:: Required work ::
Nothing in the listing may be skipped; repeat it all exactly.

- - - - -

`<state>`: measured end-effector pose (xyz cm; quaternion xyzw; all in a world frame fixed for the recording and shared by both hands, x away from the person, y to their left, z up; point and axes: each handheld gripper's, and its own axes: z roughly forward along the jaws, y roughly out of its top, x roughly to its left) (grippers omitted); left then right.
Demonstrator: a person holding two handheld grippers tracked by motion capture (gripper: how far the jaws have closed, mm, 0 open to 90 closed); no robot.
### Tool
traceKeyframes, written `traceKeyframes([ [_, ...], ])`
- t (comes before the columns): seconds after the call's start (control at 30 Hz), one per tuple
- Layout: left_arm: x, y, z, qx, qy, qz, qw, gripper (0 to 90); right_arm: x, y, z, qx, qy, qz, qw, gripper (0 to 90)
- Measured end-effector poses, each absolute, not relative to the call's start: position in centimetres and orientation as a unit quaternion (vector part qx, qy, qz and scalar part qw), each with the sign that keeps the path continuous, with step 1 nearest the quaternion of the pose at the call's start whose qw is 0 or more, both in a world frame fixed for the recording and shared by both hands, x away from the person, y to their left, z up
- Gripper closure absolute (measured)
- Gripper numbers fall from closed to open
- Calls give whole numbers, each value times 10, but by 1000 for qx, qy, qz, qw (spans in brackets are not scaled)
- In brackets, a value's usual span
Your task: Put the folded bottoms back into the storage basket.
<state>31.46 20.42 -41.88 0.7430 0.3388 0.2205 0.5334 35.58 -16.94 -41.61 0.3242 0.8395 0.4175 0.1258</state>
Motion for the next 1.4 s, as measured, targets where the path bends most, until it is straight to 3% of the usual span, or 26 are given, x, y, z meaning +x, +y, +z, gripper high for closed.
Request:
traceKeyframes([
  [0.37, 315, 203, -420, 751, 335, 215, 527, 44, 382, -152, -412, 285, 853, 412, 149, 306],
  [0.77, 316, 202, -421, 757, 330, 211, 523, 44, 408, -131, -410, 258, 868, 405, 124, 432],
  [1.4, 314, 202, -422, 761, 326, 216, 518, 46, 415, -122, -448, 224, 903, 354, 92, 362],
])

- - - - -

:: Solution to the exercise ::
`<state>`: measured end-effector pose (xyz cm; quaternion xyzw; all in a world frame fixed for the recording and shared by both hands, x away from the person, y to their left, z up; point and axes: each handheld gripper's, and its own axes: z roughly forward along the jaws, y roughly out of its top, x roughly to its left) (grippers omitted); left then right.
Demonstrator: a person holding two handheld grippers tracked by motion capture (gripper: how far the jaws have closed, mm, 0 open to 90 closed); no robot.
### Tool
traceKeyframes, written `traceKeyframes([ [_, ...], ])`
- t (comes before the columns): seconds after the call's start (control at 30 Hz), one per tuple
- Layout: left_arm: x, y, z, qx, qy, qz, qw, gripper (0 to 90); right_arm: x, y, z, qx, qy, qz, qw, gripper (0 to 90)
- Measured end-effector poses, each absolute, not relative to the call's start: position in centimetres and orientation as a unit quaternion (vector part qx, qy, qz and scalar part qw), each with the sign that keeps the path continuous, with step 1 nearest the quaternion of the pose at the call's start whose qw is 0 or more, both in a world frame fixed for the recording and shared by both hands, x away from the person, y to their left, z up
- Gripper closure absolute (measured)
- Gripper numbers fall from closed to open
- Calls give whole numbers, each value times 10, but by 1000 for qx, qy, qz, qw (spans in brackets are not scaled)
- In brackets, a value's usual span
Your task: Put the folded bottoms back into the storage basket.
<state>31.46 20.42 -41.88 0.7430 0.3388 0.2205 0.5334 35.58 -16.94 -41.61 0.3242 0.8395 0.4175 0.1258</state>
Motion for the next 1.4 s, as measured, targets where the path bends most, until it is straight to 3% of the usual span, or 26 are given, x, y, z meaning +x, +y, +z, gripper high for closed.
Request:
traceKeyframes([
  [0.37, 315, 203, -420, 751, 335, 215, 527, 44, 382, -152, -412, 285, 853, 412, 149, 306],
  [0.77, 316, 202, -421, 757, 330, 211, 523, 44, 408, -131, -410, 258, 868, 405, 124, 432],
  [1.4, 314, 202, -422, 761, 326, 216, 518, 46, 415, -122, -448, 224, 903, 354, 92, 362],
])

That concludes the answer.